Non ho parlato di boulangismo? In bene! Sì, un boulangismo, ma senza generale con il pennacchio, senza cavallo nero decorativo:

È un asino, un asino, un asino,
È un asino che ci occorre.

E l’asino è pronto. Sta per correre alle riunioni. Lo si vedrà per le strade di Parigi. I suoi amici spiegheranno il suo programma e gli astensionisti stessi, per una volta, andranno a votare.
È un asino bianco.
Si chiama Nullo.
Le schede bianche, le schede annullate, conteranno infine - e saranno contate…
Da subito grandi manifesti illustreranno sui muri il manifesto del candidato.
Un comitato si costituisce: degli scrittori, degli artisti, qualche oratore dei club. Preziose collaborazioni sono state acquisite. Che i Filistei diffidino: l’Asino trotta verso palazzo Borbone.

Votate per Lui!!

Un regime si sotterra con allegria.
Sarebbe ingannarsi, in parte, credere ad uno scherzo, a qualche burla di Montmartre.
Reazionari, conservatori, socialisti disingannati, tutti gli scoraggiati di questa repubblica costituiscono una maggioranza che può, sorridendo, esprimersi.
Bisogna votare per l’asino Nullo [3].
Non facciamoci illusioni: si tenterà di impedire al nostro eletto di raggiungere la scuderia del quai d’Orsay [4]. Lo si perseguiterà forse. Il deposito comunale lo aspetta sicuramente.
Ma vedremo l’autorità di cui gode di cui godrà la nuova Camera, quando, all’oratore in preda all’effetto da tribuna, qualcuno dalle gallerie griderà:
- Basta! Chiedo la parola per il vostro collega l’Asino bianco.

Zo d'Axa




Note:
[1] In Francese la parola lice, oltre al significato di lizza può significare anche cagna da caccia, (sarà un caso?).

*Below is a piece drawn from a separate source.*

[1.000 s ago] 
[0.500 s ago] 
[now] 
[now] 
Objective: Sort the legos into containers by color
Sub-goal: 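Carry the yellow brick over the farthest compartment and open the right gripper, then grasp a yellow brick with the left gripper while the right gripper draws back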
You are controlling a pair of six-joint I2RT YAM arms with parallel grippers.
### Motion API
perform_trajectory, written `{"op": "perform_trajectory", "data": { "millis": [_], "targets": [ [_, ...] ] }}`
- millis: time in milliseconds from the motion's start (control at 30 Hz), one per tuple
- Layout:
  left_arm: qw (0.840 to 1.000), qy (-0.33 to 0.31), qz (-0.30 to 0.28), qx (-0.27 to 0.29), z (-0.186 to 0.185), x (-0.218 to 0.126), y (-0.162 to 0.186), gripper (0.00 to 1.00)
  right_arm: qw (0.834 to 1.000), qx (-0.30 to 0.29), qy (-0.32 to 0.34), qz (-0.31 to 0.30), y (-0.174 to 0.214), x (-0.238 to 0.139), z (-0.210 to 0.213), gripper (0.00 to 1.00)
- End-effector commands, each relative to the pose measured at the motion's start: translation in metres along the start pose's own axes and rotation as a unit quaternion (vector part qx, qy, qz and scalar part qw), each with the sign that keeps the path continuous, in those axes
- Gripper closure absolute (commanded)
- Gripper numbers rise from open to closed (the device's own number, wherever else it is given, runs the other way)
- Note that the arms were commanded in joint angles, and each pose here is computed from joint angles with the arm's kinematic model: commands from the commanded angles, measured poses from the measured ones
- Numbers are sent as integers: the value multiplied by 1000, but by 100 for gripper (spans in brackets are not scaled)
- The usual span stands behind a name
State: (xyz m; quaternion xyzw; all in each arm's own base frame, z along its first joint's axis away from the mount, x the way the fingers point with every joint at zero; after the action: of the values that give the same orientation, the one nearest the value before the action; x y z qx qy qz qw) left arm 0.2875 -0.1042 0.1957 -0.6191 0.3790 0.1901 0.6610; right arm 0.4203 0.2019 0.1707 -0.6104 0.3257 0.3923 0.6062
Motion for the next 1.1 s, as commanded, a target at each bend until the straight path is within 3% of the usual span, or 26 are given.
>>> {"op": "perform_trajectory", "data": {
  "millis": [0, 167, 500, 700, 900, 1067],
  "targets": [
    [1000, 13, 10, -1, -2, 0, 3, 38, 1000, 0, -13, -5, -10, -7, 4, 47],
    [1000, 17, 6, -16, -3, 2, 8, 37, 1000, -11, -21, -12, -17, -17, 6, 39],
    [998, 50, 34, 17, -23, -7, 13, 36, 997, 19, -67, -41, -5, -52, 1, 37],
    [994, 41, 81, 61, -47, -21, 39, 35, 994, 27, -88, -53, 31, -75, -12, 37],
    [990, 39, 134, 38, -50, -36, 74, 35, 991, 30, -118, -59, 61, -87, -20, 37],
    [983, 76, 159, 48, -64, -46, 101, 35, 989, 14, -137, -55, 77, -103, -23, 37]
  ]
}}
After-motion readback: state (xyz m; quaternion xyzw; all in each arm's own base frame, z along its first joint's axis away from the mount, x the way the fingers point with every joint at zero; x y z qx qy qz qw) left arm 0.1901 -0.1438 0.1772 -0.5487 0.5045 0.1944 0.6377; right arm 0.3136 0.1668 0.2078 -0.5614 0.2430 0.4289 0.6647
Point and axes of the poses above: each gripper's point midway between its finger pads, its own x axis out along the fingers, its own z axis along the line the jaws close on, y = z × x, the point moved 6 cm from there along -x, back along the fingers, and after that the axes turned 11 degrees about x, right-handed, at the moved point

[2] Aliboron è il nome che la tradizione letteraria francese associa all'asino ed è stato reso celebre dalle favole di Jean de la Fontaine

[3] L'âne nul, omofoneticamente suona allo stesso modo di annulle, cioè annullamento. L'asino bianco, quindi, era un invito ad andare a votare ed annullare le schede, visto che, giustamente, come ogni persona onesta sa, dopo ogni elezione le cose rimangono tali e quali se non peggio in quanto esse mostrano la docilità del gregge elettorale a farsi prenderer in giro ed obedire compatto.

[4] Si tratta ovviamente della celebre "stalla del Parlamento" parigina.